そこにアツシがひとりで住んでいるアパートがあった。
『おじゃまします…』
おそるおそる踏み入れたその先には、いかにも男の部屋といった感じの空間があたしを招き入れた。
「散らかっててごめんな」
『いえ…』
あたしの身体に、1度は忘れていた緊張感が再び戻ってきた。
いくら5年もの間「メル友」だったとはいえ、あたしはさっき初めて会った男の人の部屋に入り、しかも一緒に暮らそうとしているのだ。

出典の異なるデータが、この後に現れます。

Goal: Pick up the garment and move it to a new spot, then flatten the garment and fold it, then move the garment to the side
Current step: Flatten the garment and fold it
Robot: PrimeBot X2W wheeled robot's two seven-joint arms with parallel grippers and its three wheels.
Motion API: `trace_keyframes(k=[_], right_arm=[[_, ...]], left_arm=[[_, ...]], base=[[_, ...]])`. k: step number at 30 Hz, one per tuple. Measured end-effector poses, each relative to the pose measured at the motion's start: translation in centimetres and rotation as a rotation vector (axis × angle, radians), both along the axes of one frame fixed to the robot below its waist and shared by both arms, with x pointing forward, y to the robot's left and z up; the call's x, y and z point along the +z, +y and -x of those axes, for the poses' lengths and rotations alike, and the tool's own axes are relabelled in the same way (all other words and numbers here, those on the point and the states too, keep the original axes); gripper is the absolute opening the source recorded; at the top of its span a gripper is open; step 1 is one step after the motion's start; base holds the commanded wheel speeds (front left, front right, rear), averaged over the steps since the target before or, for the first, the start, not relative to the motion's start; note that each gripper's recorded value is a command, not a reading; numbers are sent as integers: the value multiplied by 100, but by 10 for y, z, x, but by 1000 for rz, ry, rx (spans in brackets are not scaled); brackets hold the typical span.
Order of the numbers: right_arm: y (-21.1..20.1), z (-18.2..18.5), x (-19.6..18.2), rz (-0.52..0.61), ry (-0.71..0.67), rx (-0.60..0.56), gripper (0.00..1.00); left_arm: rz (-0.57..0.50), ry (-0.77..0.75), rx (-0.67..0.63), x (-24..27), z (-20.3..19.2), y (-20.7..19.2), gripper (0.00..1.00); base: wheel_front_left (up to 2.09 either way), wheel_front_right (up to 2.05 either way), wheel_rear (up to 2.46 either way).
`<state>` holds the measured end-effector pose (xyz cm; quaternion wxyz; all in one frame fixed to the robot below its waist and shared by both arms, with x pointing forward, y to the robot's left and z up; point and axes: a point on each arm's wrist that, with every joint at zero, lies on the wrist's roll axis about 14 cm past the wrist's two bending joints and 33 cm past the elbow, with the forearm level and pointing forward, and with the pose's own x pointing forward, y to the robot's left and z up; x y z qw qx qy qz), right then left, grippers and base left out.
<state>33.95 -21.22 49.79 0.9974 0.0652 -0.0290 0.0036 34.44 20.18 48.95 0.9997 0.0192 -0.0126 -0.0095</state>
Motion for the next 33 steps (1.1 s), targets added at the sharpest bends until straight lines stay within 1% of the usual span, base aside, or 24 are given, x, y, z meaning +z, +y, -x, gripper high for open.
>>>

それは何を意味しているのか、さすがのあたしにもわかる。
それに…
アツシがあたしの姿、形を見て、どう思っているのかが少し不安だった。
「座らへんの?」
ぼーっと突っ立っているあたしにアツシが話しかける。
『あ、座ります…』
あたしは近くのソファーに腰を下ろした。
「なんで敬語なん?メールだとタメ口やんか~」
アツシがくすっと笑う。
「まぁ、そのうち慣れるわ」
そう言いながら、アツシは煙草をくゆらせた。
確かにメールではタメ口なのだけれど、アツシはあたしよりも2つ年上だし、初めて会ったということもあって、なかなか敬語から抜け出せないでいた。
ふいにアツシがあたしの顔を見る。
「蘭子ちゃん、かわいいよな…」
アツシの口から何気なく漏れた言葉を、あたしは聞き逃さない。
あたしのハートは「きゅうん」と音を立て、底の見えない恋の海に、見事なまでに落ちていった。